** Exercise brief **
Gather, from the listing beneath this task, every line holding the string "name".

*** Available data Section Begins ***

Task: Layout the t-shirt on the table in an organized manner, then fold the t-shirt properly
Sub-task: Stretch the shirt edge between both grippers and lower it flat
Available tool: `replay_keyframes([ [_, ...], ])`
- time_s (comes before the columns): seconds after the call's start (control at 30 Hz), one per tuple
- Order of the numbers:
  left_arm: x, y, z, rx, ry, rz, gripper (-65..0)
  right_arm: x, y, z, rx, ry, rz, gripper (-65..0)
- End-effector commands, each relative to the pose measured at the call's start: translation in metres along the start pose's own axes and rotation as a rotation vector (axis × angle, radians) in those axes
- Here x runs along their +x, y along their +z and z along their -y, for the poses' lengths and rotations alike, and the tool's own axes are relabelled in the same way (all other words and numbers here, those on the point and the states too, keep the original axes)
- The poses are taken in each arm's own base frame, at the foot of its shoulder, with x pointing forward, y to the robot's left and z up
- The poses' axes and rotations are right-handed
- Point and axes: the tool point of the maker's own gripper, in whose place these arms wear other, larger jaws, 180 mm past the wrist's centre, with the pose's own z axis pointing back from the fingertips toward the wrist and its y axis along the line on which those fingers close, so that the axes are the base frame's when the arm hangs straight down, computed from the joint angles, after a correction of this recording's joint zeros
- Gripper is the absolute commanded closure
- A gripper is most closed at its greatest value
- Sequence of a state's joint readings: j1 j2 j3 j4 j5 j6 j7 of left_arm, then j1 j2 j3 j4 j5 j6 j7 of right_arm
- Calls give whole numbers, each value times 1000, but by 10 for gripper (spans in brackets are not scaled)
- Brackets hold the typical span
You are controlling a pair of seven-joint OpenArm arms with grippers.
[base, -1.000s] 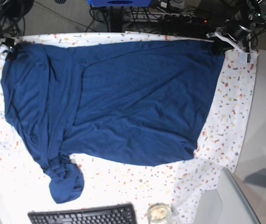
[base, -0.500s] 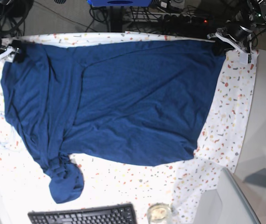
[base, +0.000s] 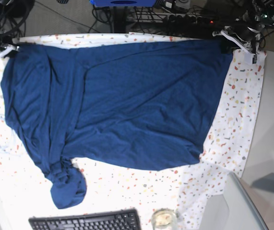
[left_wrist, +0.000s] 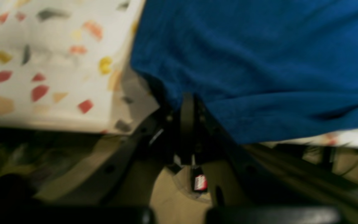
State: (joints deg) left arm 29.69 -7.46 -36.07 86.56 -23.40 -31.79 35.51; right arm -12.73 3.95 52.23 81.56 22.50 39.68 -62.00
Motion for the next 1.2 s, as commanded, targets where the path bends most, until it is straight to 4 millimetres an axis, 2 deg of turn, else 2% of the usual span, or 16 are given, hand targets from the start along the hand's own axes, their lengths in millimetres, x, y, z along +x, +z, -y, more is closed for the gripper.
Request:
replay_keyframes([
  [0.0, 12, 5, -1, 2, -26, 37, 0, 15, 12, 8, -26, 24, 42, -8],
  [0.23, 27, 18, 2, 12, -95, 66, 0, 25, 41, 14, -110, 99, 51, -6],
  [0.33, 37, 22, 8, 9, -115, 90, 0, 20, 41, 14, -112, 99, 27, -6],
  [0.47, 35, 35, 11, 12, -151, 88, 0, 8, 43, 19, -122, 98, -8, -6],
  [0.53, 35, 35, 10, 14, -155, 87, 0, 6, 41, 18, -119, 98, -15, -6],
  [0.83, 33, 33, 13, 6, -151, 82, 0, 10, 40, 16, -114, 103, -9, -6],
  [1.17, 40, 31, 15, 3, -154, 99, 0, 32, 39, 17, -164, 55, 14, -6],
])
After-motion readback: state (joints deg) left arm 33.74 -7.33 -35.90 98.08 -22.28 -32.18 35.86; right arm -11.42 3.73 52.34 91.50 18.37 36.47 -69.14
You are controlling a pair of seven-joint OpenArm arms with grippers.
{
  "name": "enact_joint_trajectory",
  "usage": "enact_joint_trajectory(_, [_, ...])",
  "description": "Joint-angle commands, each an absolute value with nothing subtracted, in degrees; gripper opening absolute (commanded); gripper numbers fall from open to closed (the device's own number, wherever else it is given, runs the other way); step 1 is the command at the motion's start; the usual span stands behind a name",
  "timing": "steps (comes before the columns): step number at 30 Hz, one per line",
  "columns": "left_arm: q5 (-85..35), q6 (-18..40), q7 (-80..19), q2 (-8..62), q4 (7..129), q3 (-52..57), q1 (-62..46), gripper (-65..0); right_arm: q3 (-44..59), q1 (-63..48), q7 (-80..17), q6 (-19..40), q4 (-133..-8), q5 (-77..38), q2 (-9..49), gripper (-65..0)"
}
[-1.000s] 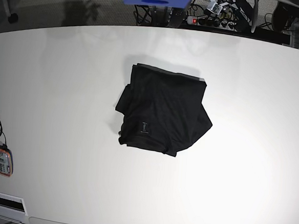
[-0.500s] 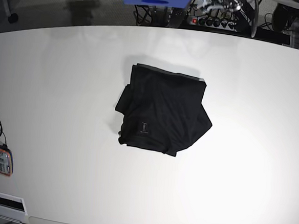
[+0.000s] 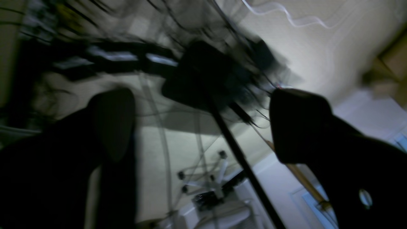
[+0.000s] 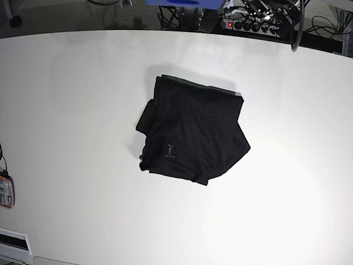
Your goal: Fold the T-shirt properly
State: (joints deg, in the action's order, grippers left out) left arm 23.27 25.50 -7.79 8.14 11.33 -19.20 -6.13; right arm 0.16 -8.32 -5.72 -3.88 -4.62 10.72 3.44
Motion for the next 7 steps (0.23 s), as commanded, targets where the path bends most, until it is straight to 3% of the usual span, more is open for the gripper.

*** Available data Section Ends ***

** Answer space **
  "name": "enact_joint_trajectory",
  "description": "Joint-angle commands, each an absolute value with nothing subtracted, in degrees; gripper opening absolute (commanded); gripper numbers fall from open to closed (the device's own number, wherever else it is given, runs the other way); step 1 is the command at the motion's start; the usual span stands behind a name",

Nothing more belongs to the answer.